>>>

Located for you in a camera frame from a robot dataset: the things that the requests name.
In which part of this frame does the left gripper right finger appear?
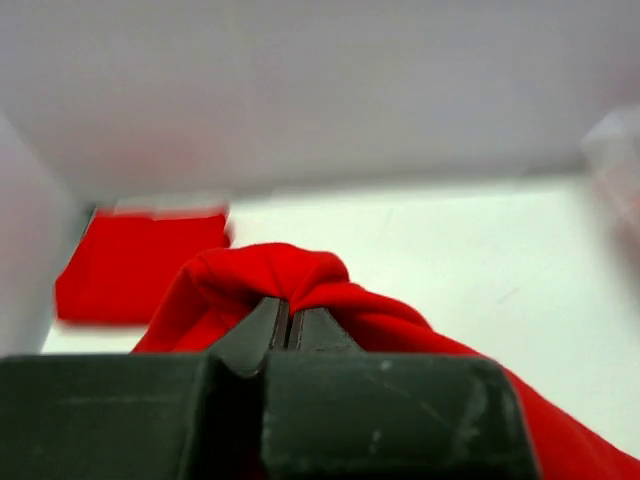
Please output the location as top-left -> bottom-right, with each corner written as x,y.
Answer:
287,308 -> 364,353

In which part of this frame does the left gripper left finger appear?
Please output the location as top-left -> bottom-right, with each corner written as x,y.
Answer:
207,297 -> 290,378

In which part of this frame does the white plastic basket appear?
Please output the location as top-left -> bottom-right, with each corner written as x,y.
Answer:
580,104 -> 639,235

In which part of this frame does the folded red t shirt stack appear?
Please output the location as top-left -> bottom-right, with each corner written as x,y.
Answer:
55,206 -> 231,327

<<<

**WORK TASK:**
Omit every picture, then reproduce the rest of the listing exactly.

**ANSWER SPACE:**
Located for you in a camera frame from a robot dataset: the things that the requests name.
In which part of this frame does the left gripper right finger appear?
Please output the location as top-left -> bottom-right, with each corner written as x,y.
Answer:
287,308 -> 364,353

In which part of this frame does the left gripper left finger appear?
Please output the location as top-left -> bottom-right, with each corner written as x,y.
Answer:
207,297 -> 290,378

In which part of this frame does the white plastic basket appear?
Please output the location as top-left -> bottom-right, with each corner written as x,y.
Answer:
580,104 -> 639,235

In which part of this frame does the folded red t shirt stack appear?
Please output the location as top-left -> bottom-right, with each corner written as x,y.
Answer:
55,206 -> 231,327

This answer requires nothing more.